Les responsables de la BAD ont leur code et leur rite de communication. Ils évoquent la résilience des économies de l’Afrique du Nord. Mais particulièrement pour la Tunisie, ils s’étonnent de ce que le pays, naguère élève modèle du Continent, s’engage dans une logique économique “Destroy“. On chercherait à s’auto-saborder que l’on ne s’y prendrait pas autrement. Gare au sevrage du financement de la BAD!
La Banque a organisé, mercredi 30 courant, un séminaire de “dissémination“ de son rapport 2013 dédié à la région sous le titre “La croissance résiliente dans les pays d’Afrique du Nord“. Etaient présents à cette manifestation Douja Gharbi (V/P de la CONECT), Chedly Ayari (gouverneur de la BCT), Zondo Sakala (V/P à la BAD), Jacob Kolster (directeur pour la région MENA) et Jalloul Ayed (ancien ministre des Finances dans le gouvernement de BCE et auteur du plan Jasmin).
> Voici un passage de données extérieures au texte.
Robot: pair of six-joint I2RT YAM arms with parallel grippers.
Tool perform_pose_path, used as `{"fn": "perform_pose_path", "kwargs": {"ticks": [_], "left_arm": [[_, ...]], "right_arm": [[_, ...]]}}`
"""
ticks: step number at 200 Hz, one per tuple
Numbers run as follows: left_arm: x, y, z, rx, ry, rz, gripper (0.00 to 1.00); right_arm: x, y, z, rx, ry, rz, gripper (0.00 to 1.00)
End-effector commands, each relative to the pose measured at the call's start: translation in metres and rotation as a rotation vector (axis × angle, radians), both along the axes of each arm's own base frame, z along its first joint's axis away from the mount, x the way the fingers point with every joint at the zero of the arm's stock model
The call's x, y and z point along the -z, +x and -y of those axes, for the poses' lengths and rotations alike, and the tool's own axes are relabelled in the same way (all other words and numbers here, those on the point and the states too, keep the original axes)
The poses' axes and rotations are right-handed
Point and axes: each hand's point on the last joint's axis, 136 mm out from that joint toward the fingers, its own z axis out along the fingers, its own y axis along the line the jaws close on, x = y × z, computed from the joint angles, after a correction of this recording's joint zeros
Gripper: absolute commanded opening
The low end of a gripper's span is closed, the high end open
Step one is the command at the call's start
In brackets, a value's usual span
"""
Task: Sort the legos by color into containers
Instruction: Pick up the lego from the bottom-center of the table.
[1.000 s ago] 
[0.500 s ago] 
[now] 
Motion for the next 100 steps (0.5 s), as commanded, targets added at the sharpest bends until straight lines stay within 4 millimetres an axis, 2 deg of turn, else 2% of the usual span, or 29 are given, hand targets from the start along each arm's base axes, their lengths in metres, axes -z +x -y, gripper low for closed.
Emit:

BAD, l’ami des moments difficiles?
Depuis sa création, la BAD a cherché à émanciper les économies africaines. Mal parti, le continent avait besoin d’un partenaire compréhensif et à la fois engagé pour redresser la voie. La BAD s’est attachée à jouer ce rôle. Depuis deux ans, son président, le Dr Donald Kaberuka, rappelle non sans fierté que la BAD est passée devant la BM en matière d’engagements avec les Etats. En 2011 et 2012, l’enveloppe des crédits BAD accordée aux Etats est passée à 11 milliards de dollars US, contre 9 pour la BM.
Les “Eminent speakers“ invités régulièrement par la Banque dont le prix Nobel, Joseph Stiglitz, encadrent tout le travail de politiques de planification et d’assistance aux Etats.
Sur la région Afrique du Nord, à titre d’exemple, la BAD cumule un encours de crédits de 17 milliards de dollars US, dont 7,2 sont contractés par la Tunisie. La Banque, en soutien à la transition, a accordé en un temps record et loin de toutes les réserves d’usage, le crédit de 500 millions de dinars pour financer le budget 2012. Elle continue à espérer dans le génie entrepreneurial tunisien et voudrait voir la résilience de l’économie se conforter. Hélas, elle déplore le manque de cohérence de la politique économique suivie lors de la 2ème phase de la transition.
La résilience aggravée par la vulnérabilité et l’absence de plan quinquennal
Avec délicatesse, le rapporteur de la BAD a parlé de la résilience de l’économie tunisienne en faisant un focus sur la politique adoptée par le pays pour faire face à la crise de 2007. Il est vrai qu’à l’époque, le budget recelait quelques munitions de circonstance qui ont permis à l’Etat de se tirer d’affaire et notamment de subventionner l’emploi, au sein d’entreprises mises à mal par la crise.
Ce ne fut là qu’une riposte de fortune car de court terme et qui n’a fait qu’aggraver la vulnérabilité de l’économie négligeant les perspectives de long terme, notamment l’investissement et la compétitivité. Le pays était boudé par les IDE et depuis 2001, les flux d’investissement étrangers baissaient tendanciellement. Son impuissance à switcher vers un nouveau modèle économique a engourdi son dynamisme.
Un seul indice renseigne sur la détresse du pays. Près de 800.000 chômeurs et un taux de chômage supérieur à 32% chez les diplômés du supérieur. A cela viendront s’ajouter les erreurs méthodologiques qui ont contribué à la décadence économique actuelle.
La consigne du directoire de la BAD : “Ne faites pas de mal au pays“
Les contreperformances ne sont plus à démontrer. L’instabilité, l’insécurité et leur corollaire le terrorisme ont fait que le pays a été déserté par les IDE et boudé par les investisseurs locaux.
Avançant, à l’aveuglette, sans référent précis, à savoir en l’absence d’un plan quinquennal, le gouvernement n’est tenu d’aucune feuille de route. C’est l’absence d’arbitrage vertueux qui donnera une croissance rabougrie en 2013 et hypothétique en 2014.
Se penchant sur la question, le Conseil d’administration de la BAD s’en est ému et son cri du cœur fut “ne faites pas de mal au pays“. En effet, l’absence de volonté politique pour préserver l’économie est inexplicable, laissent entendre les panélistes. De toutes les réalisations qu’on aurait pu accomplir, on ne voit guère que l’informel qui progresse. C’est tout de même intriguant.